Written by Allan Fels, Professorial Fellow, University of Melbourne
Now, thanks to the government’s intention to make Google and Facebook pay a negotiated price to news media organisations for using their content, policies to safeguard the health of the news media are front of mind.
The government has accepted journalism is a public good, deserving of public support. All sides acknowledge the future of the news media is under threat from the collapse of the advertising-based business model that has traditionally paid for most journalism.
To its credit, the government has shown determination to push ahead with its proposed news media bargaining code in the face of a concentrated campaign by Google and Facebook against it. By doing so, it has taken on a position of global leadership.
But there is a danger the government will regard the code as the end, rather than beginning, of a comprehensive policy response. What is needed is a suite of policy measures.
Ways to encourage investment in public interest journalism
The code, while welcome, does not directly encourage investment in public interest journalism and quality news media.

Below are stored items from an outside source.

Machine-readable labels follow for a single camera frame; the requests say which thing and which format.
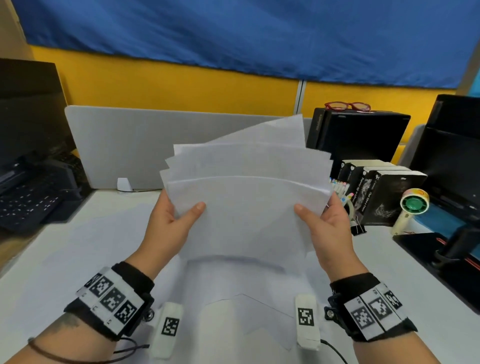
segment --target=metal screw
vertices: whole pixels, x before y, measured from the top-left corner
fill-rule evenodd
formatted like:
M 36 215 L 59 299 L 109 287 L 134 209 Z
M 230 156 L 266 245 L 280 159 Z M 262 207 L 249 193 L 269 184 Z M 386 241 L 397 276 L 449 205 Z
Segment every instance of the metal screw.
M 148 311 L 144 315 L 144 321 L 145 322 L 152 321 L 154 316 L 155 316 L 155 312 L 151 308 L 149 308 Z

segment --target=red eyeglasses
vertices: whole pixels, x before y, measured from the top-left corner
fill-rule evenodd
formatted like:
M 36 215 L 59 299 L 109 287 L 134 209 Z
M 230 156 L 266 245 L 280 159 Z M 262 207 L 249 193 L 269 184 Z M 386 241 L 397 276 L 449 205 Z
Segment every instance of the red eyeglasses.
M 370 111 L 372 107 L 369 104 L 363 102 L 343 102 L 343 101 L 332 101 L 325 104 L 325 108 L 328 110 L 342 111 L 347 110 L 351 106 L 352 110 L 356 111 Z

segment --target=yellow wall
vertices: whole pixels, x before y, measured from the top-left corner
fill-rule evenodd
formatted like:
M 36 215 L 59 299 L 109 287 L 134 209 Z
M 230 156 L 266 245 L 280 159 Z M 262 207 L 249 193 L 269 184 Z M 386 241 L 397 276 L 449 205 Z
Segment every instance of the yellow wall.
M 298 81 L 32 46 L 71 105 L 291 115 Z
M 312 117 L 315 108 L 323 107 L 329 101 L 360 101 L 370 104 L 374 110 L 408 114 L 412 118 L 402 138 L 405 143 L 416 125 L 427 122 L 437 95 L 454 93 L 455 90 L 307 82 L 302 113 L 305 117 Z

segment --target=wristband
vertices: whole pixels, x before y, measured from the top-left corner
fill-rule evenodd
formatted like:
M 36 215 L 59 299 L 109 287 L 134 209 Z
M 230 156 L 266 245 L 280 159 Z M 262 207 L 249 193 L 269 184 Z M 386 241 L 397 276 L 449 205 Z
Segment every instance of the wristband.
M 402 303 L 372 273 L 333 282 L 325 318 L 338 323 L 354 341 L 383 340 L 417 331 Z
M 153 303 L 154 283 L 128 263 L 105 267 L 93 276 L 65 308 L 109 340 L 130 336 Z

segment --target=forearm
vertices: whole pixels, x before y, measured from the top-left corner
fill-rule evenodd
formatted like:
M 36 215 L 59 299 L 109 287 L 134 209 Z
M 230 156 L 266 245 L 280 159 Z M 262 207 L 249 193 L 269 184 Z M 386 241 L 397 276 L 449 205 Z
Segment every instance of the forearm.
M 72 314 L 63 314 L 35 338 L 35 345 L 62 358 L 79 361 L 110 359 L 116 342 L 97 333 Z M 25 346 L 6 364 L 56 363 Z
M 353 344 L 359 364 L 440 364 L 415 332 Z

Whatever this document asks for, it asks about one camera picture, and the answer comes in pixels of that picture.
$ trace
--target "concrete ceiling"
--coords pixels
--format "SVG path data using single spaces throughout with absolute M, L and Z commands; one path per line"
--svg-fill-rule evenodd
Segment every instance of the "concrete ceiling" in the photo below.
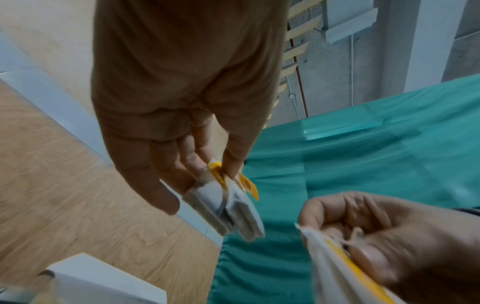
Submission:
M 354 105 L 380 98 L 390 5 L 391 0 L 375 0 L 374 7 L 378 8 L 377 21 L 372 27 L 353 36 Z M 321 14 L 322 6 L 315 5 L 290 19 L 289 25 L 295 28 Z M 468 0 L 456 37 L 461 38 L 478 30 L 480 30 L 480 1 Z M 299 117 L 304 118 L 306 116 L 304 104 L 309 116 L 351 106 L 350 37 L 328 44 L 321 29 L 316 29 L 293 40 L 295 46 L 304 42 L 310 42 L 310 45 L 305 53 L 297 57 L 304 100 L 298 76 L 296 74 L 289 76 L 290 88 L 281 93 L 280 102 L 273 110 L 268 127 L 291 122 Z M 289 48 L 290 44 L 287 43 L 285 49 Z M 455 40 L 442 81 L 480 73 L 479 49 L 480 34 Z

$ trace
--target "white fabric bag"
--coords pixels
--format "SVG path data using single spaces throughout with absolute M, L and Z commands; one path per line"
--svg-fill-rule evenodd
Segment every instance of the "white fabric bag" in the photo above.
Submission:
M 337 240 L 308 227 L 297 228 L 311 257 L 316 304 L 405 304 L 363 273 Z

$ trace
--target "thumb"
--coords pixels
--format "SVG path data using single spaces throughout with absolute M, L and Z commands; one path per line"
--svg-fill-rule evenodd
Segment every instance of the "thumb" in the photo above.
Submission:
M 451 238 L 439 229 L 407 224 L 369 234 L 349 251 L 352 261 L 374 281 L 390 285 L 446 262 L 453 248 Z

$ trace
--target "fingernail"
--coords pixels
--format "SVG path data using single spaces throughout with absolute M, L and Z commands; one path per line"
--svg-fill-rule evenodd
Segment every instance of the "fingernail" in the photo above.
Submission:
M 350 248 L 352 260 L 374 281 L 381 284 L 397 282 L 397 276 L 385 255 L 376 247 L 361 243 Z

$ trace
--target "green tablecloth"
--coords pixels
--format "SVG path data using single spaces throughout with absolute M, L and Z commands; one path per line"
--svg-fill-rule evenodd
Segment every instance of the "green tablecloth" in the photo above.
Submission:
M 480 75 L 265 129 L 243 173 L 266 238 L 224 238 L 207 303 L 311 304 L 294 227 L 308 198 L 358 190 L 480 205 Z

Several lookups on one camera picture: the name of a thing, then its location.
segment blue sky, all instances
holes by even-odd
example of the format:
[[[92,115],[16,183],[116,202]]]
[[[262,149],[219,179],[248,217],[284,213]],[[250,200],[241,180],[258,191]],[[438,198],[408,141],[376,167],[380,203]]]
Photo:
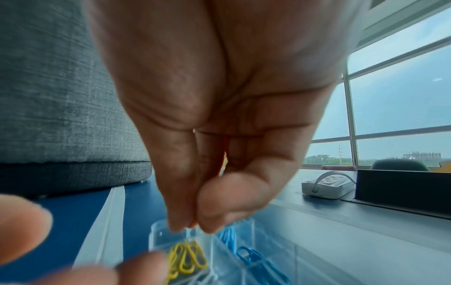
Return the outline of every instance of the blue sky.
[[[451,35],[451,8],[367,46],[349,58],[350,73]],[[357,134],[451,125],[451,46],[351,80]],[[343,84],[335,89],[314,139],[348,136]],[[351,157],[349,142],[312,144],[307,156]],[[358,141],[360,159],[440,152],[451,158],[451,132]]]

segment gray fabric ottoman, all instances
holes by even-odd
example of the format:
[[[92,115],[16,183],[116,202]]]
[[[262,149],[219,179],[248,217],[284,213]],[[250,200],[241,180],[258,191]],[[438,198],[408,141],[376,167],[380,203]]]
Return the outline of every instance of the gray fabric ottoman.
[[[80,191],[151,175],[80,0],[0,2],[0,122],[2,193]]]

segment distant building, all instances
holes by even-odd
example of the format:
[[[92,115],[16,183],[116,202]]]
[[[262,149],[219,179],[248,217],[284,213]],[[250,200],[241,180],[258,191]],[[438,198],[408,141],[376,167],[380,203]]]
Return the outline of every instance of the distant building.
[[[404,154],[404,158],[405,159],[432,160],[432,159],[441,159],[442,154],[412,152],[411,154]]]

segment blue table surface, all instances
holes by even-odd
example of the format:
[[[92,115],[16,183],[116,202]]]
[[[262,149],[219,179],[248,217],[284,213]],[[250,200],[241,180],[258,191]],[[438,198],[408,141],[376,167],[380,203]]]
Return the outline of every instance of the blue table surface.
[[[451,221],[299,194],[322,172],[301,169],[254,218],[363,284],[451,284]],[[1,282],[27,282],[70,266],[109,189],[39,200],[54,215],[49,237],[0,267]],[[148,250],[152,223],[166,217],[155,177],[125,186],[124,259]]]

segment white power strip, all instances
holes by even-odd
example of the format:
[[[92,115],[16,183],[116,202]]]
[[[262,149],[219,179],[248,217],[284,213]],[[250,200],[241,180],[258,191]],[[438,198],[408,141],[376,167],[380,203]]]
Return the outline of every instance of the white power strip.
[[[323,178],[313,189],[315,181],[302,183],[302,193],[326,199],[339,199],[355,189],[354,182],[341,175],[330,175]]]

The Australian Competition and Consumer Commission (ACCC) has previously recommended a range of such measures. These include restoring adequate funding for the ABC, allowing tax deductions for philanthropic donations to news media and providing increased grants to local media.
One of the ideas the ACCC considered, but did not pursue, was favourable tax treatment for producers of public interest journalism.
The Public Interest Journalism Initiative has continued to research this idea and has released a proposal for a new tax rebate scheme that would encourage investment in public interest journalism in Australia.
This scheme, if adopted, could be transformative.
How a proposed tax rebate would work
Previous research by the Centre for International Economics (commissioned by PIJI) found such a tax rebate scheme would increase the amount of public interest journalism being produced and was more than justified on a cost-benefit analysis.
Meanwhile, Essential Media public opinion surveys prepared for PIJI have established how much the Australian public values journalism — respondents are prepared to see taxes increase by as much as $6 a year per head in order to support it.
The proposal has been developed by a taskforce comprising journalist and academic Margaret Simons, David Pearce of the Centre for International Economics and Eddie Ahn and Gabrielle Hedge of DLA Piper Australia. It incorporates insights gained from extensive research on the “public good” nature of journalism.
This is how the scheme would work: it would allow news media organisations to claim a tax benefit for the money they spend on producing “core news content” -– that is, journalism of importance to democracy and community cohesion.
As with the research and development tax incentive, this benefit would be calculated as a percentage of the organisation’s eligible expenditures each year.
The tax benefit would be available to all serious players in the industry, including small and start-up organisations and rural and regional media. They would need to register with the Australian Communications and Media Authority in order to be eligible.
The refund would be administered by the Australian Tax Office and claimed through the usual annual income tax return.
Available to any news media covering local issues
This tax benefit is designed to encourage investment in all public interest journalism — including, but not restricted to, the high-profile investigative journalism that makes headlines.
Of equal importance, we believe, is the less glamorous but essential daily grind of reporting on courts, local governments and parliaments, community events and other issues of significance to Australians.
As such, any news media organisation covering these issues should be eligible for a tax rebate under this proposal. To qualify, they would need to show their journalism is “core news content”, which is defined by PIJI’s submission to the ACCC bargaining code consultation as
content that records, investigates or explains issues that are of public significance for Australians, are relevant in engaging Australians in public debate and in informing democratic decision-making; or relate to community and local events.
Organisations would also have to commit to professional journalistic standards that include a transparent complaints process.
PIJI’s proposed guidelines also include clear delineations of what would and would not be an eligible expenditure under the scheme.
Advertising and advertorials, opinion articles and public relations lobbying and advocacy would not be eligible. Nor would reporting on the private lives of celebrities, shopping guides and reviews of goods and services.
What would be covered are such editorial costs as conducting interviews, attending and reporting public events, accessing information and providing analysis and explanation.
We propose the scheme be reviewed after three years of operation, and then at five-year intervals after that.
The essential service nature of public interest journalism justifies the provision of an industry rebate scheme. It should form part of a suite of public policy measures to ensure that in the future, the Australian public is able to access trusted sources of news.